— Ch. 1 · Defining Systematic Inaccuracy —
Bias (statistics).
~4 min read · Ch. 1 of 6
In the field of statistics, bias is a systematic tendency in which the methods used to gather data and estimate a sample statistic present an inaccurate, skewed or distorted depiction of reality. This definition applies across numerous stages of the data collection and analysis process. The source of the data often introduces distortion before any numbers are even calculated. Methods used to collect that data can further skew results away from true reality. The estimator chosen by researchers determines how raw observations become final estimates. Analysis methods applied at the end stage may amplify existing distortions. Data analysts take various measures at each stage to reduce this impact on their work. Understanding the source helps assess whether observed results are close to actuality. Issues of statistical bias have been argued to be closely linked to issues of statistical validity.

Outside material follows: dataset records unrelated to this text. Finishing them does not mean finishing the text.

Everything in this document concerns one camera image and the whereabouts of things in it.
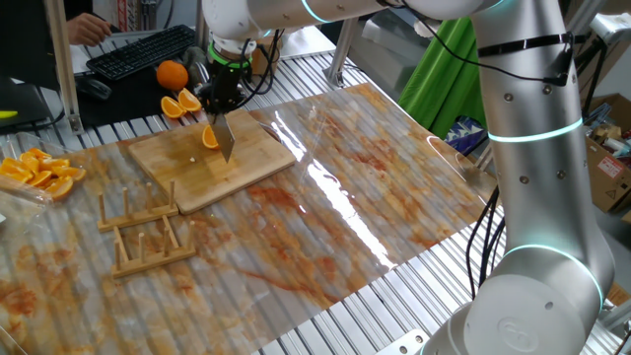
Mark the dark grey rounded object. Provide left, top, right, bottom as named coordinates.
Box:
left=181, top=46, right=209, bottom=88

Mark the wooden peg rack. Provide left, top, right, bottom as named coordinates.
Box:
left=97, top=179, right=197, bottom=280

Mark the aluminium frame post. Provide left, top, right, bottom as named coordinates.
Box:
left=322, top=18, right=359, bottom=89
left=43, top=0, right=85, bottom=135

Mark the clear plastic bag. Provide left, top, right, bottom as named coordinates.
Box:
left=0, top=132, right=93, bottom=211

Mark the black monitor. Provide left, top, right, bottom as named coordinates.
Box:
left=0, top=0, right=60, bottom=132

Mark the whole orange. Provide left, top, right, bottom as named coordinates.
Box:
left=156, top=59, right=189, bottom=92

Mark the black keyboard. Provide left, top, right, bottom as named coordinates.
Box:
left=86, top=24, right=197, bottom=82

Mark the black desk pad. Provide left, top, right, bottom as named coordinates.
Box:
left=73, top=63, right=208, bottom=127

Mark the forearm in dark sleeve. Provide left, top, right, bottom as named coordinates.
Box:
left=63, top=0, right=95, bottom=20

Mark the marble pattern plastic mat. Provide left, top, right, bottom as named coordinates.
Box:
left=0, top=82, right=499, bottom=355

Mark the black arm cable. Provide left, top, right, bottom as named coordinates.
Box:
left=384, top=0, right=578, bottom=88

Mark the metal base mounting plate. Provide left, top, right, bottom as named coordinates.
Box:
left=377, top=328, right=430, bottom=355

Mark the blue patterned box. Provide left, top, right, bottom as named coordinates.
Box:
left=446, top=115, right=490, bottom=157

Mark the person's bare hand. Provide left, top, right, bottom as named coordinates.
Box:
left=66, top=12, right=113, bottom=47

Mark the cardboard box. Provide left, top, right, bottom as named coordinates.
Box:
left=584, top=93, right=631, bottom=214

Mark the steel cleaver knife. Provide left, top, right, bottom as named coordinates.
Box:
left=210, top=111, right=237, bottom=164

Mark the black tripod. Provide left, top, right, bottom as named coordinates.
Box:
left=574, top=36, right=608, bottom=119

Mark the green cloth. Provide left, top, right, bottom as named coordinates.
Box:
left=397, top=17, right=489, bottom=140

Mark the black computer mouse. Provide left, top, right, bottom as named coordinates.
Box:
left=74, top=76, right=113, bottom=102

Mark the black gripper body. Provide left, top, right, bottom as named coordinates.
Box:
left=204, top=63, right=248, bottom=106

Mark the grey camera on tripod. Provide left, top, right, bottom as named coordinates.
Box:
left=589, top=12, right=631, bottom=45

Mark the orange half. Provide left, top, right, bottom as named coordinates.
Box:
left=201, top=124, right=221, bottom=151

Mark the black base cable bundle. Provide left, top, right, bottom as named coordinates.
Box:
left=465, top=186, right=507, bottom=300

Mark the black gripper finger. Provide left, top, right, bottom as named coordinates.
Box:
left=196, top=91, right=219, bottom=116
left=220, top=96, right=245, bottom=115

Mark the bamboo cutting board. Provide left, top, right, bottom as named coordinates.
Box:
left=127, top=107, right=297, bottom=216

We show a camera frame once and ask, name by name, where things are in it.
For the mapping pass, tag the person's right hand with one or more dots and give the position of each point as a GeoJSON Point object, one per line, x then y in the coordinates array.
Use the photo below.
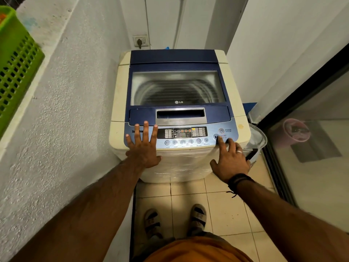
{"type": "Point", "coordinates": [231, 165]}

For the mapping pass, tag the person's left hand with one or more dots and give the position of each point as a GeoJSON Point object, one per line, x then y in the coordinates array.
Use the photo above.
{"type": "Point", "coordinates": [143, 155]}

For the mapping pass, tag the person's left little finger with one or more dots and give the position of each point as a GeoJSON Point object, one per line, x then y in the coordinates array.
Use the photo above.
{"type": "Point", "coordinates": [130, 141]}

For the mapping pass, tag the person's left middle finger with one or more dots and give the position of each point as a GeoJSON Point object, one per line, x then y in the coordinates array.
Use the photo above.
{"type": "Point", "coordinates": [146, 133]}

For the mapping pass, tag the person's right little finger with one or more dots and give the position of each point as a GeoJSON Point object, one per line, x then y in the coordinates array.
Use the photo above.
{"type": "Point", "coordinates": [247, 160]}

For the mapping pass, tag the person's right middle finger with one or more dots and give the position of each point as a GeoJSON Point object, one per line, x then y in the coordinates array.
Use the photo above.
{"type": "Point", "coordinates": [232, 146]}

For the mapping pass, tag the person's right thumb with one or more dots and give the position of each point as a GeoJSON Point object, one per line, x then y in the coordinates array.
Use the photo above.
{"type": "Point", "coordinates": [213, 165]}

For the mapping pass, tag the person's left forearm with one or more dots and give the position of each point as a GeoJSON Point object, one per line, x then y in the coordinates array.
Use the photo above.
{"type": "Point", "coordinates": [90, 212]}

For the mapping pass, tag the person's right forearm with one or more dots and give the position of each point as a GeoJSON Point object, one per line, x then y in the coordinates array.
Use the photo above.
{"type": "Point", "coordinates": [286, 223]}

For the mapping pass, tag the black wristband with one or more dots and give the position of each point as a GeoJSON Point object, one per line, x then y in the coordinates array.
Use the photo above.
{"type": "Point", "coordinates": [238, 178]}

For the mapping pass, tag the white mesh laundry basket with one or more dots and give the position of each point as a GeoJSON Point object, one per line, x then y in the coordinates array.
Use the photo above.
{"type": "Point", "coordinates": [256, 139]}

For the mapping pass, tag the blue plastic object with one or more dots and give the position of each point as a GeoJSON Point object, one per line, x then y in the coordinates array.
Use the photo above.
{"type": "Point", "coordinates": [249, 108]}

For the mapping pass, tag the cream and blue washing machine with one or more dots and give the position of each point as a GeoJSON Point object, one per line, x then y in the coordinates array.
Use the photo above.
{"type": "Point", "coordinates": [117, 100]}

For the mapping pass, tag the person's right sandal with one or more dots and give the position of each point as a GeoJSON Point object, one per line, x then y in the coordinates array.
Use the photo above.
{"type": "Point", "coordinates": [197, 218]}

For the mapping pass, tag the pink bucket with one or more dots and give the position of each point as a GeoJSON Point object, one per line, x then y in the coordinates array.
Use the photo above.
{"type": "Point", "coordinates": [295, 130]}

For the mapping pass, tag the black framed glass door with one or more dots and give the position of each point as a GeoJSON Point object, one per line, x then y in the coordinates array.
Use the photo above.
{"type": "Point", "coordinates": [316, 150]}

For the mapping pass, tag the blue washing machine lid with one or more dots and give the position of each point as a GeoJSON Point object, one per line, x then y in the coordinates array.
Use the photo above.
{"type": "Point", "coordinates": [177, 55]}

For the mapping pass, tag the orange shirt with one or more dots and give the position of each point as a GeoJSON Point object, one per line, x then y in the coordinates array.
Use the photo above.
{"type": "Point", "coordinates": [196, 251]}

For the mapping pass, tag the dark power plug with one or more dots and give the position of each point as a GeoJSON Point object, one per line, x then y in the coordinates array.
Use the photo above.
{"type": "Point", "coordinates": [139, 43]}

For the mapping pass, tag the green plastic basket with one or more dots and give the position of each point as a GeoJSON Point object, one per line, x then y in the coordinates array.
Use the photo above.
{"type": "Point", "coordinates": [16, 59]}

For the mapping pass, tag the white wall socket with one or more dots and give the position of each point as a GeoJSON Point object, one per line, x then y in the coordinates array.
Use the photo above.
{"type": "Point", "coordinates": [146, 42]}

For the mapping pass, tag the white wall pipe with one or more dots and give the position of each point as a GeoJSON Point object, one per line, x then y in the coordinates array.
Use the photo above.
{"type": "Point", "coordinates": [180, 21]}

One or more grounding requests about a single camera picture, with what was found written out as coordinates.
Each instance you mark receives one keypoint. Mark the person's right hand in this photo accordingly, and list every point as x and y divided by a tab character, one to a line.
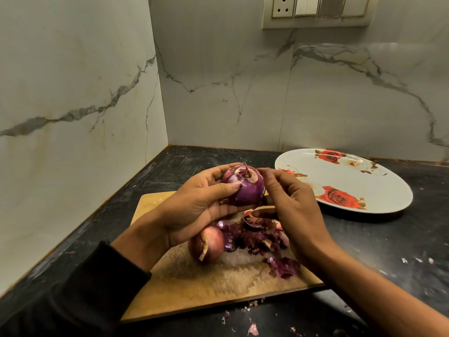
298	214

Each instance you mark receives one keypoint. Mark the person's left hand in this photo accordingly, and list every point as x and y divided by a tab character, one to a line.
186	210

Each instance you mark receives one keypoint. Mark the person's left thumb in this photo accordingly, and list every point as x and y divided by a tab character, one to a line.
221	192

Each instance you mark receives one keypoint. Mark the person's right thumb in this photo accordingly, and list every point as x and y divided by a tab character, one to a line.
263	213

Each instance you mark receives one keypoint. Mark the peeled purple onion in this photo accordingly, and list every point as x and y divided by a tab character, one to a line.
247	189

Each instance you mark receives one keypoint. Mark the person's left forearm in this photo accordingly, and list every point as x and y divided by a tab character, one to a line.
105	277

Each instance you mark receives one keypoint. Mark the person's right forearm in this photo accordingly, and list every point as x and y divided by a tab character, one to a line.
368	291

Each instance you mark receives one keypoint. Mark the pile of purple onion peels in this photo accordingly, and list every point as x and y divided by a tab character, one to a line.
261	236

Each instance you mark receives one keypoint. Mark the unpeeled red onion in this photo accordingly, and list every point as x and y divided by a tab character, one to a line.
210	242

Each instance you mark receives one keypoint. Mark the purple onion peel piece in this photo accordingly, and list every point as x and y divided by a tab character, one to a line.
284	267

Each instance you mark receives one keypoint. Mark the wooden cutting board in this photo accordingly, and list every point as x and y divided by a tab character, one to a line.
196	280

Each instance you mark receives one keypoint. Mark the small onion peel scrap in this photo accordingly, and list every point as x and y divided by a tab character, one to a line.
225	315

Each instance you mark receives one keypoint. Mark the white plate with rose print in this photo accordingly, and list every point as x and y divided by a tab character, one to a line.
371	185

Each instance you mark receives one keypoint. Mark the pink onion peel scrap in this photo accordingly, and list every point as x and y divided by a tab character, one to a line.
253	330

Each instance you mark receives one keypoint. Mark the cream wall switch panel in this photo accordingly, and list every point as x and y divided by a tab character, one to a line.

Mathematical Estimator Properties
Statistical bias is a feature of a statistical technique or of its results whereby the expected value of the results differs from the true underlying quantitative parameter being estimated. Let theta hat be a statistic used to estimate a parameter theta. Let E denote the expected value of theta hat. Then the difference between E and theta is called the bias of the statistic with respect to theta. If that difference equals zero, then theta hat is said to be an unbiased estimator of theta. Otherwise it is said to be a biased estimator of theta. The bias of a statistic is always relative to the parameter it is used to estimate. The parameter theta is often omitted when it is clear from context what is being estimated. Although an unbiased estimator is theoretically preferable to a biased estimator in practice, biased estimators with small biases are frequently used. A biased estimator may be more useful for several reasons including lower mean squared error values.